第2章 【海水浴!ナンパだホイ!】菊丸英二/夢主
「おおー、海ー!!」
電車からホームに降り立つと、目の前に広がる水平線。
途端に興奮して声を張り上げる英二くんを、微笑ましく眺める。
後日、入念に準備をしてから、気合を入れてやってきた海水浴。
美沙と水着を買いに行ったり、ネットで海水浴の情報を集めたり、お母さんに許しをもらったり・・・
本当にバタバタして忙しかったけど、なんとかここまでやって来れた・・・
「・・・風が気持ちいいですね・・・」
髪を揺らす海風、潮の香りと水面を揺らす太陽、波の音とカモメの鳴き声、それにビーチに並ぶ色とりどりのパラソルと海の家・・・
その雰囲気に、英二くんじゃないけれど、気持ちがソワソワしてしまう。
「小宮山、はやく行こ!」
「は、はい!」
英二くんに手を引かれながら、今日は日焼けなんて気にしないで、いっぱい楽しもう、そう珍しく前向きな気持ちで頷いた。
海の家でビーチパラソルを借りると、適当な場所にレジャーシートを広げる。
シートの上に荷物を置くと、ドサッと英二くんの荷物が異様な重量を感じさせて、えっと・・・?、そう疑問に思う。

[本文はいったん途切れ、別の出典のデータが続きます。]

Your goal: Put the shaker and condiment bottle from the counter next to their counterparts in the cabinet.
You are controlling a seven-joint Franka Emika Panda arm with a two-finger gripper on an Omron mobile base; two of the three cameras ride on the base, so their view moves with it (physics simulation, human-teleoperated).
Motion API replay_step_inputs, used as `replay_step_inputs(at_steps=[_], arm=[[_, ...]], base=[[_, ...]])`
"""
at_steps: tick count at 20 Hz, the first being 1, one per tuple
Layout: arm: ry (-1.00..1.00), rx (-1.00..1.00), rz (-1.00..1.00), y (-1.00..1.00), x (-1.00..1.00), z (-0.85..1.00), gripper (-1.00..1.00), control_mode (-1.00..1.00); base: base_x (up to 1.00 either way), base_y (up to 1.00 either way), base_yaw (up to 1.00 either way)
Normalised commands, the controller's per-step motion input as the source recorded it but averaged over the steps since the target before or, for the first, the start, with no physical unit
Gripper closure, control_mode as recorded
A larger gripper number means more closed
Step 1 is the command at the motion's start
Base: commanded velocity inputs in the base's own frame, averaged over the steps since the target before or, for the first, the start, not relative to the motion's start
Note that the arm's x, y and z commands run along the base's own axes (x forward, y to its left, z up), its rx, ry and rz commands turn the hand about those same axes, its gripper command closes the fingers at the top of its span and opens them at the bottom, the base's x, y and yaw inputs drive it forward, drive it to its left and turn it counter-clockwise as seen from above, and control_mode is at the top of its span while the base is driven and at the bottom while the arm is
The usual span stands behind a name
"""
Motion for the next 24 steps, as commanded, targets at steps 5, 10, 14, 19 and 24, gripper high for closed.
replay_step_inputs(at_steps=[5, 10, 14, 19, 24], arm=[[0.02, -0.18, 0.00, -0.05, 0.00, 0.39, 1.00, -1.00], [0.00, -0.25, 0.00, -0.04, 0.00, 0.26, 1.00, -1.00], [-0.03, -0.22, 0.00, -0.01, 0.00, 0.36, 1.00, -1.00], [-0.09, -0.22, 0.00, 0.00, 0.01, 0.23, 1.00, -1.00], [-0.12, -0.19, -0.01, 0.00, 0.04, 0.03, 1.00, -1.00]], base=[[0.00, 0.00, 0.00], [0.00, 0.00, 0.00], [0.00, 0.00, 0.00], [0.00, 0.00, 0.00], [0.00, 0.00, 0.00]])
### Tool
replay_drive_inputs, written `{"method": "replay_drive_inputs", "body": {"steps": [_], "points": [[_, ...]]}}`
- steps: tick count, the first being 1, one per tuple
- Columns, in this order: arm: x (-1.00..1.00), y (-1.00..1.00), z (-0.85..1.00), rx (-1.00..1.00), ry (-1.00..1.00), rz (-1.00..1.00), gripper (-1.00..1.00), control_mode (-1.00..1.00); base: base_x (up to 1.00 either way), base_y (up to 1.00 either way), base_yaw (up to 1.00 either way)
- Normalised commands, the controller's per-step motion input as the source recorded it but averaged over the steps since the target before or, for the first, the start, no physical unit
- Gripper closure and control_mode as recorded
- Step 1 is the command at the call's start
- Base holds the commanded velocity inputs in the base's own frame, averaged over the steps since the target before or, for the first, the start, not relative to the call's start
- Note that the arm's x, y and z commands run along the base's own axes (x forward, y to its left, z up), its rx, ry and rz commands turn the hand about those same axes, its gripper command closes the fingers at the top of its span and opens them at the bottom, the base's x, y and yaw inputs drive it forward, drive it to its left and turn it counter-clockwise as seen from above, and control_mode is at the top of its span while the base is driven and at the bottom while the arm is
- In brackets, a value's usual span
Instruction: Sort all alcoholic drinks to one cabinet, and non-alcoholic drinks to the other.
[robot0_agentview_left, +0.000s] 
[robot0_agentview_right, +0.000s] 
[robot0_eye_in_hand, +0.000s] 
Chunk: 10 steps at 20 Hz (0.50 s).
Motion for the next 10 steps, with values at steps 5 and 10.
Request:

「・・・英二くん、すごい荷物ですね。一体何をそんなに持ってきたんですか?」
「んっとねー、浮き輪だろー、ビーチボールだろー、お菓子に・・・あとはー・・・スイカ!」
スイカ!?、クーラーボックスからドーンと満面の笑みで英二くんが取り出したのは、本当に大きなスイカで・・・
なぜ?、そう理解出来なくてマジマジとそれを見る私に、だって、海と言ったらアレじゃん?、スイカ割り!、そう英二くんは得意げに笑う。
スイカ割り・・・って、本当にやる人いるの・・・?
しかもグループでワイワイやるならまだしも、ふたりきりなのに・・・?
そんな私の戸惑いに、またー、小宮山はそんなこと言って!、そう英二くんは頬を膨らませる。
そんな英二くんが可愛くて、まぁ、いいか、なんてその笑顔を目を細めてみていた。